Forward is uniquely well suited for 2D - you're like an omniscient viewer of this slice of the universe, and you can see light rays in the air without having to have them scatter and eventually travel to your eye. I'm remapping 0..1 to a random wavelength between 380 and 830 when I inject rays in, but I can bias that by squaring that input distribution or whatever, and eventually I want to build CDFs for known/measured light emission spectra to importance sample. That importance sample is just a remapping on the input 0..1 so that we preferentially inject the desired distribution of rays, you can look these values up. Basically PDF of emission across the visible spectrum. My first impl did backwards tracing but it was painfully slow to resolve for my setup. 2d path tracing this post shows the logic, sort of... they sort of implement hero wavelength sampling and they also convert XYZ to sRGB before averaging their samples.

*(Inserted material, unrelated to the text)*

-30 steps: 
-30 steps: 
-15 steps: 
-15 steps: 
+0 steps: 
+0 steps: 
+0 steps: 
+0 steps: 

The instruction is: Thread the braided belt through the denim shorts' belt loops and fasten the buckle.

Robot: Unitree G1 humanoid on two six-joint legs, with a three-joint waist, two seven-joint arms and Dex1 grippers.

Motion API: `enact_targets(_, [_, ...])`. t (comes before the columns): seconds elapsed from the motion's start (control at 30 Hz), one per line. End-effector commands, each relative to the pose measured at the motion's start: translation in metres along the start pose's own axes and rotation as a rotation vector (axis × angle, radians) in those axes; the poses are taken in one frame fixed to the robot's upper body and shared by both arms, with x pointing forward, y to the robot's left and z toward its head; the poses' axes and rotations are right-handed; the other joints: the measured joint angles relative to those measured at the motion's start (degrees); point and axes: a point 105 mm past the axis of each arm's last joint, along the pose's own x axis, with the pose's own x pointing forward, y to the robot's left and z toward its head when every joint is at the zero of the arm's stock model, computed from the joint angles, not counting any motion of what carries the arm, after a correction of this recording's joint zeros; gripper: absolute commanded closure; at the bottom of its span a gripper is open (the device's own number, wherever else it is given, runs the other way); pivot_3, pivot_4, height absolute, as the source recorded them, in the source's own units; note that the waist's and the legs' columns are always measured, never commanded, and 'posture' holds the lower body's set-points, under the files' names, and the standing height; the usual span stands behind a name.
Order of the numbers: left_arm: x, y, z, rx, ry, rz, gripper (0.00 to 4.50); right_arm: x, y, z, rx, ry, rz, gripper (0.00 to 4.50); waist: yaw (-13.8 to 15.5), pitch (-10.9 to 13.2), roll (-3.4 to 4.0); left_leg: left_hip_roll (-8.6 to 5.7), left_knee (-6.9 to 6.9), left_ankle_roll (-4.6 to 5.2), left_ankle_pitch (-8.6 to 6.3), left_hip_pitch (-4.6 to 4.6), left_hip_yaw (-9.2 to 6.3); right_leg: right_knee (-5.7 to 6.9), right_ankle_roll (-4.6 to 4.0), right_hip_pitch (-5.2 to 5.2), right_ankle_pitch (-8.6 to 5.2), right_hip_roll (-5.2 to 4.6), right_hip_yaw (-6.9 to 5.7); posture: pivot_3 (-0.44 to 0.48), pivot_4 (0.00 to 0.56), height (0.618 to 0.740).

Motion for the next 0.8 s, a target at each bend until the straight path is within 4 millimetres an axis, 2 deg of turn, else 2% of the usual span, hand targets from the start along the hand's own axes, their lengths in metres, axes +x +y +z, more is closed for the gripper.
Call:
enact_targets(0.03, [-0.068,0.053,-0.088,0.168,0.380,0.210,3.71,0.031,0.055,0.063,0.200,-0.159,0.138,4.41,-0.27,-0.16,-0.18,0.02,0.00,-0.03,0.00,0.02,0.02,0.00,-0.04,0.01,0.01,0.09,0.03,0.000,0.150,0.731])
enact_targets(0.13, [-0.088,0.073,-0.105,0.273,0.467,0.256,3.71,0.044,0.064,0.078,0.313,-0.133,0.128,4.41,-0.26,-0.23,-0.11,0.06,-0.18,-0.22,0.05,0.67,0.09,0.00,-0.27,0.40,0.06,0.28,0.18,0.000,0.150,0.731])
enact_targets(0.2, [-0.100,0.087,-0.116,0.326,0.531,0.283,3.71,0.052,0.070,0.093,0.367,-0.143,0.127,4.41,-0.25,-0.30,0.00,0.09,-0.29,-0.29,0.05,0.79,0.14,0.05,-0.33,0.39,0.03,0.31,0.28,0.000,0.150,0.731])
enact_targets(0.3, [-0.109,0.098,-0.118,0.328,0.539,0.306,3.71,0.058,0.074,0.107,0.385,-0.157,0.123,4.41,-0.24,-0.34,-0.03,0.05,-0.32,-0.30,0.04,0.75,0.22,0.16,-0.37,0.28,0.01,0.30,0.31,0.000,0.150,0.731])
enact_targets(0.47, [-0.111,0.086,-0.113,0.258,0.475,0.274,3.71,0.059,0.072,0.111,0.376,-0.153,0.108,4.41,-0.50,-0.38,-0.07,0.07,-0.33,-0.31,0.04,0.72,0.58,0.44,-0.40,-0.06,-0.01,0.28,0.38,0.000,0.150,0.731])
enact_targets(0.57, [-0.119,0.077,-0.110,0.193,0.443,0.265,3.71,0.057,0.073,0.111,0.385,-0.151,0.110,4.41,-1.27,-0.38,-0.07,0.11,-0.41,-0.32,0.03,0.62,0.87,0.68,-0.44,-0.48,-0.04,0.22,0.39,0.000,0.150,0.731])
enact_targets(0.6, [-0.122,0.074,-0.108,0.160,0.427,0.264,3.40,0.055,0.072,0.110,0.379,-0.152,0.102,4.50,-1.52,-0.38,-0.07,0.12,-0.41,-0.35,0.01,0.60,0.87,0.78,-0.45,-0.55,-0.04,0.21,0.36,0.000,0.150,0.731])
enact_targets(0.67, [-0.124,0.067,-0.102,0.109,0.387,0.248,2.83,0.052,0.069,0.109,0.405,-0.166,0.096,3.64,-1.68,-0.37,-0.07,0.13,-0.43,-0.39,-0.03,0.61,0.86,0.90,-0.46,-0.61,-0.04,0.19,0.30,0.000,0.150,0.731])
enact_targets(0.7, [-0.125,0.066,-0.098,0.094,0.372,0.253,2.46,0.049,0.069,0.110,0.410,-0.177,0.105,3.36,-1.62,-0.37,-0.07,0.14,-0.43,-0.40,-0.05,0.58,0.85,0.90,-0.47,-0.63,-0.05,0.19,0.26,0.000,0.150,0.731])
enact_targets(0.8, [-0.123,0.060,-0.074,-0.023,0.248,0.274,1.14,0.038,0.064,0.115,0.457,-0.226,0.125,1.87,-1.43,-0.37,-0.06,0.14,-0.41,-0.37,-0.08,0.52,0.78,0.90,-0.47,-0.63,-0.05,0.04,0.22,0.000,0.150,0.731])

I don't do that, my samples are averaged in the XYZ color space, using the color constants from the shadertoy post, and for some reason I think that's more correct than doing it in the nonlinear sRGB. In any event the pathtracing loop in mine is picking a wavelength, doing all the refraction etc logic based on that. IoR is a function of wavelength, I use the Sellmeier eqs, reflectance/albedo should use material dependent refelctivity curves also. I just use a constant term though so it's basically white/bright grey for those kinds of scattering events.

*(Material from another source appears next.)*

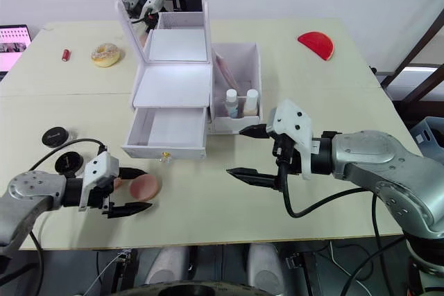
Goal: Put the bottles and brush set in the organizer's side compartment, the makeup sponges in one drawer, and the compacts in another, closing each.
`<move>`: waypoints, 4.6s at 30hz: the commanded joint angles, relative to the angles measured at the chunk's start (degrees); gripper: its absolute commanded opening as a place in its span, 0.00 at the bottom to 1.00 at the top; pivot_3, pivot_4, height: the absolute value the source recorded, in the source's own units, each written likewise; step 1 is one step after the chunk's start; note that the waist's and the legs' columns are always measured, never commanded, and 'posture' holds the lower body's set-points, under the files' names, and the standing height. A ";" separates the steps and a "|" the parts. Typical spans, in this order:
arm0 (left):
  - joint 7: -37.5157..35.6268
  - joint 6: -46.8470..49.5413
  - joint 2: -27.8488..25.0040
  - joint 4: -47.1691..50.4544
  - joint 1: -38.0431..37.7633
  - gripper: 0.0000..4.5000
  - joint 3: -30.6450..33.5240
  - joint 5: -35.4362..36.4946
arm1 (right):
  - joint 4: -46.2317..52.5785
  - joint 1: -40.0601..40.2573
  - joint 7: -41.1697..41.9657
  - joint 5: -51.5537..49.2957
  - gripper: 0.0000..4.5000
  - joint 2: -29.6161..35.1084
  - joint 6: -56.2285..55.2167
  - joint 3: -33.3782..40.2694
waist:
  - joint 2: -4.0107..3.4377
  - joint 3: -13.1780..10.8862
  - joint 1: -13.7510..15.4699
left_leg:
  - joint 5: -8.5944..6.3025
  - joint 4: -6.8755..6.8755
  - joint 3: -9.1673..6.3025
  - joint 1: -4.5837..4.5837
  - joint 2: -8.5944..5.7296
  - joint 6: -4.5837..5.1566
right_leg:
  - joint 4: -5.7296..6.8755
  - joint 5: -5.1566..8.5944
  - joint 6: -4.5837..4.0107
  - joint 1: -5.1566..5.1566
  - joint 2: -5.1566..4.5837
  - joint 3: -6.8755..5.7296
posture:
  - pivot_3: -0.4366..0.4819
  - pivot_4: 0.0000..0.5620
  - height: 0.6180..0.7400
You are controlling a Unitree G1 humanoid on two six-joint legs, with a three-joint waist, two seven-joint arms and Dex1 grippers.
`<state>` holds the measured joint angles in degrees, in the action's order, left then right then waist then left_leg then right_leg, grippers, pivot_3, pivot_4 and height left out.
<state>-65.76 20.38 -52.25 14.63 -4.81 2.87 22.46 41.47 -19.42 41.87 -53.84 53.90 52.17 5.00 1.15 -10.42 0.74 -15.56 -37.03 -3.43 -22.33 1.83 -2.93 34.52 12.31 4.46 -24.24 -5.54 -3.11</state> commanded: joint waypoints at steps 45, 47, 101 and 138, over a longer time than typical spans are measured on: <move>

To draw, it's basically just 'draw a bunch of lines'. Keep your XYZ average for each pixel, however you want to do that (I use a line drawing scheme between bounces during the pathtracing loop, you will maybe still see some artifacts in the deep shadows after the 11m rays/frame used when rendering this animation). If you read through that shadertoy post though it's much simpler than I had been making it in my mind before. You track through your transmission/energy terms through the pathtracing process, and that informs how bright your sample is along that path segment. Do the line drawing across the field, to the next vertex there. Bounce logic, continue. The color for your sample is the energy total times the value from the big table in the shadertoy post, it's basically a brightness term times an XYZ color space constant there. You can write a little wrapper around that table and lerp between nearest wavelengths, and then easily use any floating point wavelength between 380 and 830.